- **Task goal**: Among the entries that follow, some lines contain the word "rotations". Show all of them.

·····

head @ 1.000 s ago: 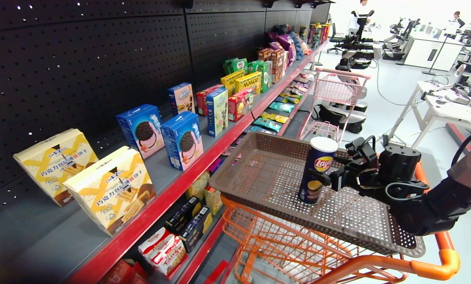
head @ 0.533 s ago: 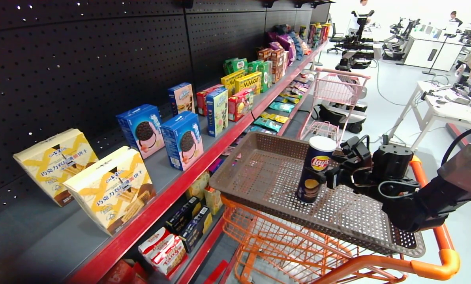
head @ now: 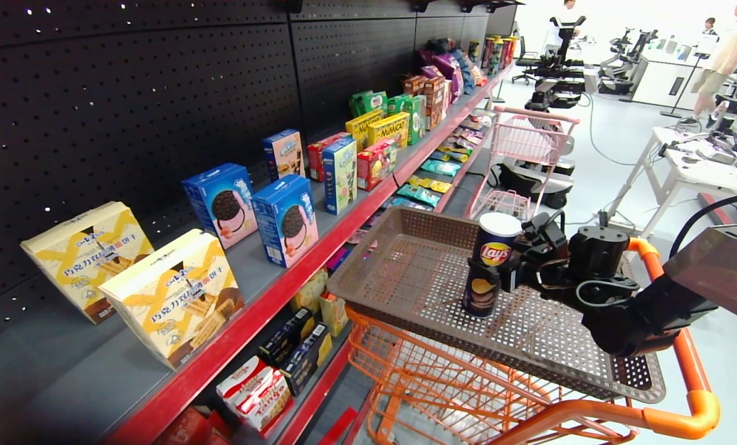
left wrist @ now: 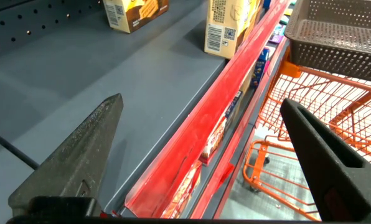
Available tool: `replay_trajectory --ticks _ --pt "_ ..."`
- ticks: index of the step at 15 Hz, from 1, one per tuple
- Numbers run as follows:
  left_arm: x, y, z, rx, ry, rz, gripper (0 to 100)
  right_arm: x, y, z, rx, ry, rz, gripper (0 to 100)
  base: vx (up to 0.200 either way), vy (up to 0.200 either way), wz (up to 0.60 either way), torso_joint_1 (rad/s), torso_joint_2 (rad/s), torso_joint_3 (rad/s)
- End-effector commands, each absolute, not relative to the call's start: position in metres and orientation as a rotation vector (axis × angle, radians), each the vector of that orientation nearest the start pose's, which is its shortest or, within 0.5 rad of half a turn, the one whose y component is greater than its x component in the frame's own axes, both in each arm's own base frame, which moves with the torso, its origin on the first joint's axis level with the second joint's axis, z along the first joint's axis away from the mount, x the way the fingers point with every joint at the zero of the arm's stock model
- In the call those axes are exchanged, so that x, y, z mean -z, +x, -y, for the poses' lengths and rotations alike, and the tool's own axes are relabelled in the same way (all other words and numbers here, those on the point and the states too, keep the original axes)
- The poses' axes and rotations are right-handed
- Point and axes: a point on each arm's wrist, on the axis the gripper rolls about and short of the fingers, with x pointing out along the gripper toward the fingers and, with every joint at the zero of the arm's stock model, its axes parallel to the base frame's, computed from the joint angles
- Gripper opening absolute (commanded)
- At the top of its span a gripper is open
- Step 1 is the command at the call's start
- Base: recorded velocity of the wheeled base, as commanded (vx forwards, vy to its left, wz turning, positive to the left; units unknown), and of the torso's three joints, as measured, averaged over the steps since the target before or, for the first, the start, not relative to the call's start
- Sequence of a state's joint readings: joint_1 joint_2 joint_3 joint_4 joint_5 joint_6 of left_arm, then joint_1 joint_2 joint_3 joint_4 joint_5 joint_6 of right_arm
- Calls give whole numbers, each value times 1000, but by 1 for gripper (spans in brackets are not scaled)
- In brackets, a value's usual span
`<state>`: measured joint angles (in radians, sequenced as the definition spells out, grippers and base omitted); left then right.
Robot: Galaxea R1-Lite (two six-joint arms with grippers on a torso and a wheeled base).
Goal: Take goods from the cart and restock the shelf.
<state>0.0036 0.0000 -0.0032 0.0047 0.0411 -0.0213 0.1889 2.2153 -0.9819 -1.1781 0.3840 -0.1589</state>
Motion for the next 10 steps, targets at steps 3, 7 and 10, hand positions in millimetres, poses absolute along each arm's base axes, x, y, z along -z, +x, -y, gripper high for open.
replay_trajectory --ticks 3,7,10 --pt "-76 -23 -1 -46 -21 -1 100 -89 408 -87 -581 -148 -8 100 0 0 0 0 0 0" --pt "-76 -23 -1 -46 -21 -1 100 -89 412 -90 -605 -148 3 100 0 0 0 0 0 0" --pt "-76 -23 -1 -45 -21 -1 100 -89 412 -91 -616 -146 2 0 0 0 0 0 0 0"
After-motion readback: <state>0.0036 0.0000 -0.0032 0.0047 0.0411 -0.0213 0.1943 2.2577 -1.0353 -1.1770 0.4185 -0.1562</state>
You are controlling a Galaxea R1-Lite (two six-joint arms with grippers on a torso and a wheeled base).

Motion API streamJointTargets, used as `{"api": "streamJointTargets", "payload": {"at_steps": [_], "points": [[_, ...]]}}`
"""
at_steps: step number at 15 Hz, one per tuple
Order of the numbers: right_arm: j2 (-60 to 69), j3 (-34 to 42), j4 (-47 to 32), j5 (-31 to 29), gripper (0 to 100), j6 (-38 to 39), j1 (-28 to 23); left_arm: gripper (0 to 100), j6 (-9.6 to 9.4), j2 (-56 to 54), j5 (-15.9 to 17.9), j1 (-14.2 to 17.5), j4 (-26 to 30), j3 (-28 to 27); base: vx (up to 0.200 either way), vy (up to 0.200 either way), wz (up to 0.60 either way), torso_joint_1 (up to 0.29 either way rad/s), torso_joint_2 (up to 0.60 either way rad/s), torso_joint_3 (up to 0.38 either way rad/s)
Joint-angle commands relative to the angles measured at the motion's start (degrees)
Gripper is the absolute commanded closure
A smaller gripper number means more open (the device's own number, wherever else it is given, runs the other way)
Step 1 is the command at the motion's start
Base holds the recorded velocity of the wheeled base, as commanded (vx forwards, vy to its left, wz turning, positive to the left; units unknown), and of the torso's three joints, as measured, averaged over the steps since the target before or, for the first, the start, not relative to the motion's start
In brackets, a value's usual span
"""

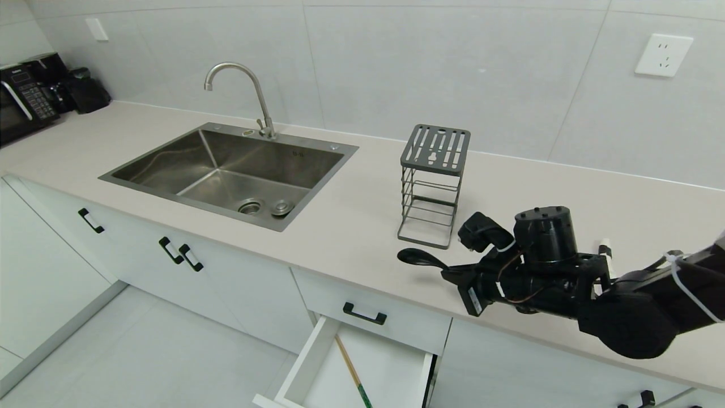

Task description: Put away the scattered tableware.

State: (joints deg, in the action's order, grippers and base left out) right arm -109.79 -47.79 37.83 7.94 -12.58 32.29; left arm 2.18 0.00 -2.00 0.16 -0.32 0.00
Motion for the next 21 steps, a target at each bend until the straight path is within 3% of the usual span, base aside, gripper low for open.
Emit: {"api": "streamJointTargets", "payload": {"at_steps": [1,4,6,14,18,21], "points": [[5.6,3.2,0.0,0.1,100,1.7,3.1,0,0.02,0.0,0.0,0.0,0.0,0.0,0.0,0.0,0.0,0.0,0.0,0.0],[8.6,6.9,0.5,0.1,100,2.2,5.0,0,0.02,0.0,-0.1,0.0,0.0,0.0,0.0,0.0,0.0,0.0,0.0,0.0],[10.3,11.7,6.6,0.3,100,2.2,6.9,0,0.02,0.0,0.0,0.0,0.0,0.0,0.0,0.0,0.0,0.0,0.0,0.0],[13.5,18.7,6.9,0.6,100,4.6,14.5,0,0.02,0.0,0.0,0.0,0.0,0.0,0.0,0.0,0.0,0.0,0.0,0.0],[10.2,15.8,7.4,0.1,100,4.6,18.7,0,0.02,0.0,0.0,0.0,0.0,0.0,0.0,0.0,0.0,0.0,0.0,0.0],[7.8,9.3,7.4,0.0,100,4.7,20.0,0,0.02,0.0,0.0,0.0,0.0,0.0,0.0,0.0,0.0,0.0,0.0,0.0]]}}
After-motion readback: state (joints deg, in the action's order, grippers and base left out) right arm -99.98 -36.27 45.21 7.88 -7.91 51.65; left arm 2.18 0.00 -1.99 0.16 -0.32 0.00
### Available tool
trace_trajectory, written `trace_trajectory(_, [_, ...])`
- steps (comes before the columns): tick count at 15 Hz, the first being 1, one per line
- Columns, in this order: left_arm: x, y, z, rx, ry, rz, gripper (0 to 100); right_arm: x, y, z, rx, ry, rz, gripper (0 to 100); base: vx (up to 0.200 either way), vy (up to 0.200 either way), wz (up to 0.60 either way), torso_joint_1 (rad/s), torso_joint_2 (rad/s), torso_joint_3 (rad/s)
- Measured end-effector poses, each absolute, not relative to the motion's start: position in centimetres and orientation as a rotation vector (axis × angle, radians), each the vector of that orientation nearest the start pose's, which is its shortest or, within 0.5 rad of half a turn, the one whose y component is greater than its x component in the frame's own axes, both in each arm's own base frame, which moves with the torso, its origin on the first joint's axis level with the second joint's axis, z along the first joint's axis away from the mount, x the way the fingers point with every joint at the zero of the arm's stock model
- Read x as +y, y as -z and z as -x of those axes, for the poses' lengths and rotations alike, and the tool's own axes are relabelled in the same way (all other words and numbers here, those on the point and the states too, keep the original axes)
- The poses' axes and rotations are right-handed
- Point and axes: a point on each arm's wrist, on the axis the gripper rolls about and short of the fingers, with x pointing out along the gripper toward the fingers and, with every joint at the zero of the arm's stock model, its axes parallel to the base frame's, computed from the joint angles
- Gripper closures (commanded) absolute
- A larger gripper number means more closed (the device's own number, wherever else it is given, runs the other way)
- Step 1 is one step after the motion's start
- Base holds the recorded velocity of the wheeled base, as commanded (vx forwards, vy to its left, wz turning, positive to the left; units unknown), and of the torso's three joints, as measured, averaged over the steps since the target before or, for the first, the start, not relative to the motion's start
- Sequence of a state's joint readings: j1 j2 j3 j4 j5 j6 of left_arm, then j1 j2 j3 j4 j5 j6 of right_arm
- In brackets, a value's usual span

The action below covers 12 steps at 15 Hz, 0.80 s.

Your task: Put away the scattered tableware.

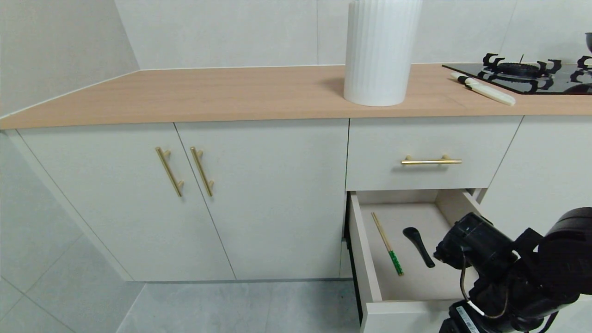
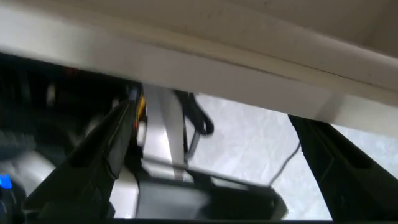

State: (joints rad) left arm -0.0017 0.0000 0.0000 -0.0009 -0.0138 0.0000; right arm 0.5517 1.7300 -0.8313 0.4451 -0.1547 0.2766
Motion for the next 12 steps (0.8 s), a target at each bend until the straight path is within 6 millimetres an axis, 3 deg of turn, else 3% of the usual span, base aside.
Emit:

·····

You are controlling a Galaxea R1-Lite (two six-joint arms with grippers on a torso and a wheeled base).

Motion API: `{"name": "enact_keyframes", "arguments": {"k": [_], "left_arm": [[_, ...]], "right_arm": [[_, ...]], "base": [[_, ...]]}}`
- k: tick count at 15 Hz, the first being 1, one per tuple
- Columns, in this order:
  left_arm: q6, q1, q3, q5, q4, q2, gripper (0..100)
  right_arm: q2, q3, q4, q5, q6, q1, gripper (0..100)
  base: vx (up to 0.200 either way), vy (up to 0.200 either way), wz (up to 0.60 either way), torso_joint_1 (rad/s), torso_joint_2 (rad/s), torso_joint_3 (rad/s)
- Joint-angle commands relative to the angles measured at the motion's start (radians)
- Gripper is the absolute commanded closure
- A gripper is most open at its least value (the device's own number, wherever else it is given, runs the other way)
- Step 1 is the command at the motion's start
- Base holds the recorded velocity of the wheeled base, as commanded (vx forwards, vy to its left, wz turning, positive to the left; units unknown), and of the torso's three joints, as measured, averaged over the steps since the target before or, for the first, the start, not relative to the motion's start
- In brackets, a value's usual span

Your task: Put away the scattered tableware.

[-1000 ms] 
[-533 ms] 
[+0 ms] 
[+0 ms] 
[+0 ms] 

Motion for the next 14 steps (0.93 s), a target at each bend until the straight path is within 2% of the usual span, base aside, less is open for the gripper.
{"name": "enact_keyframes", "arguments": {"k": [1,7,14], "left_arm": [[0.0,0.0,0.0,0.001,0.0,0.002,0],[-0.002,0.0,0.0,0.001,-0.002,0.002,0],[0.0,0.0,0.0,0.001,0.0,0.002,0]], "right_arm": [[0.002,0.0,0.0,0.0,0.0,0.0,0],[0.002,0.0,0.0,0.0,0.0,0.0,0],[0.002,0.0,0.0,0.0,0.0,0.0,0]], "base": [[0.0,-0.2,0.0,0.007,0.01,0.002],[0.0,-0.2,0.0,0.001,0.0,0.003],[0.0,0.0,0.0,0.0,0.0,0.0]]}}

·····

- **Completed exercise**:
- In the call those axes are exchanged, so that x, y, z mean -z, +x, -y, for the poses' lengths and rotations alike, and the tool's own axes are relabelled in the same way (all other words and numbers here, those on the point and the states too, keep the original axes)
- The poses' axes and rotations are right-handed
- Read x as +y, y as -z and z as -x of those axes, for the poses' lengths and rotations alike, and the tool's own axes are relabelled in the same way (all other words and numbers here, those on the point and the states too, keep the original axes)
- The poses' axes and rotations are right-handed

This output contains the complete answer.